L'avocat de Sarko voulait qu'elle dépose plainte contre le fabricant de poupées vaudou
Face aux journalistes, c'est sur Nicolas Sarkozy qu'elle concentre ses tirs : « Quand un pouvoir en place commence à pourchasser les caricaturistes, c'est mauvais signe », explique-t-elle, commentant le procès des poupées vaudou. Et de raconter que son avocat a été contacté par celui du chef de l'Etat, Thierry Herzog, afin de l'inciter à déposer plainte à son tour : « J'ai le sens de l'humour, moi. J'ai refusé », confie Ségolène Royal, qui n'avait rien perdu de sa décontraction en arrivant sous la pluie et de nuit à Labège-Innopole, une riante pépinière d'entreprises dévolues aux biotechnologies. Objet de la visite : remonter le moral des chefs d'entreprise secoués par la crise.
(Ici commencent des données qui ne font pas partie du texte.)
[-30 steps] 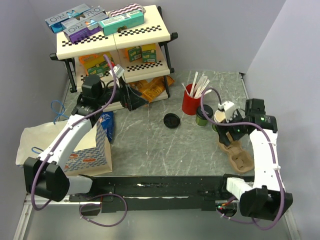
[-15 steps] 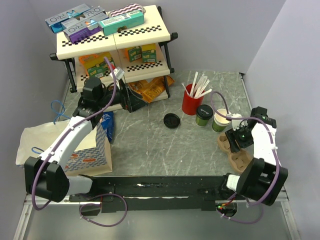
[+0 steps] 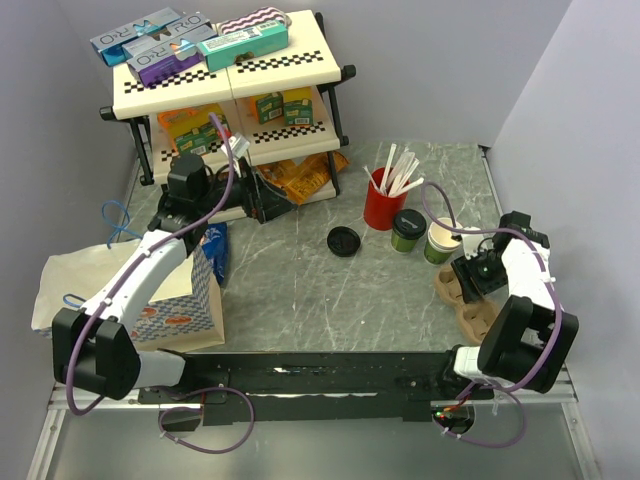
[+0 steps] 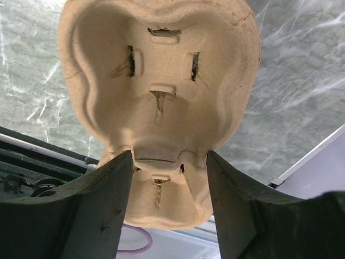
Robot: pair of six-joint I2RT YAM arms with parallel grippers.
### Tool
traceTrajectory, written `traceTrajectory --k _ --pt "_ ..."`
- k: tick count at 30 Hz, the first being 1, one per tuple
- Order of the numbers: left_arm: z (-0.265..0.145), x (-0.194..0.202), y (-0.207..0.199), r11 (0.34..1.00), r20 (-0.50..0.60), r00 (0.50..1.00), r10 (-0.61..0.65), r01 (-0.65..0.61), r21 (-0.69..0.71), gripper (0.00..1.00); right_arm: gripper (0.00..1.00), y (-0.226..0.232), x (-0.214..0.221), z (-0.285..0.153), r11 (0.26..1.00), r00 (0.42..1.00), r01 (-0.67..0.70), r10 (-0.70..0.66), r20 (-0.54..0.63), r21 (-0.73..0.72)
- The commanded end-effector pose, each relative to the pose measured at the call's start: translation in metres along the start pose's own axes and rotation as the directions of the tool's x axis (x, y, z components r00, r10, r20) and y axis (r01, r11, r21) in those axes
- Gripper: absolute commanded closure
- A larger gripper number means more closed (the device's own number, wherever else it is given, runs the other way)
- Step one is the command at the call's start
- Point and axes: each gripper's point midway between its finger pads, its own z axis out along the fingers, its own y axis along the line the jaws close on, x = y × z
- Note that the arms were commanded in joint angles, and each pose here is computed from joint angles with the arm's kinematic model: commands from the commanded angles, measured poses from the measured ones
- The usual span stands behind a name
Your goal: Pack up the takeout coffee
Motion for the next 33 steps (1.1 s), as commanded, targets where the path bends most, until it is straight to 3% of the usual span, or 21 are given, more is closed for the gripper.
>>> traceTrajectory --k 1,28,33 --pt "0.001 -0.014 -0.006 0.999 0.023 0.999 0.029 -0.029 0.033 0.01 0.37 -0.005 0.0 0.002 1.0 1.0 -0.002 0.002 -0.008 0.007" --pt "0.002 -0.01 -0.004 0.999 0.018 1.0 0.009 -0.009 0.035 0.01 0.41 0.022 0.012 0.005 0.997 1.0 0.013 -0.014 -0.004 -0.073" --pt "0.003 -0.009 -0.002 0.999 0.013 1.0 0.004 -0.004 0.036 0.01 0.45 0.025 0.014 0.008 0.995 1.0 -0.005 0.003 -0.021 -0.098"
La présentation power-point avec stylo laser s'éternise un peu, mais la présidente de Poitou-Charente prend des airs concernés, censés inspirer confiance. Manifestement, son idée de banque publique destinée à garantir le financement des PME ne suscite pas l'enthousiasme des entrepreneurs, qui redoutent « qu'on perde encore du temps, qu'on confie encore les décisions à des gens qui n'y connaissent rien ». Un dirigeant de Ceretis lance « Quand vous êtes innovant, vous êtes généralement le seul à y croire ! ».« Ça c'est vrai ! Ça m'est déjà arrivé ! », répond Royal du tac au tac, avant d'enchaîner sur l'autre objet de la visite : tacler (encore) Nicolas Sarkozy : « Les annonces selon lesquelles les PME sont aidées, selon lesquelles les banques feraient désormais leur travail de prêt, ce n'est pas la réalité ».
Un succès en terre ennemie!
Enfin la candidate file prendre son bain de foule à la réunion publique où l'attendent près de 700 personnes. La preuve, une fois de plus, de sa popularité chez les militants socialistes. D'autant que le département lui est clairement hostile (la fédération est tenue par Kader Harif, l'un des principaux lieutenants de Delanoë) : seulement 4 secrétaires de section sur 120 ont signé sa motion.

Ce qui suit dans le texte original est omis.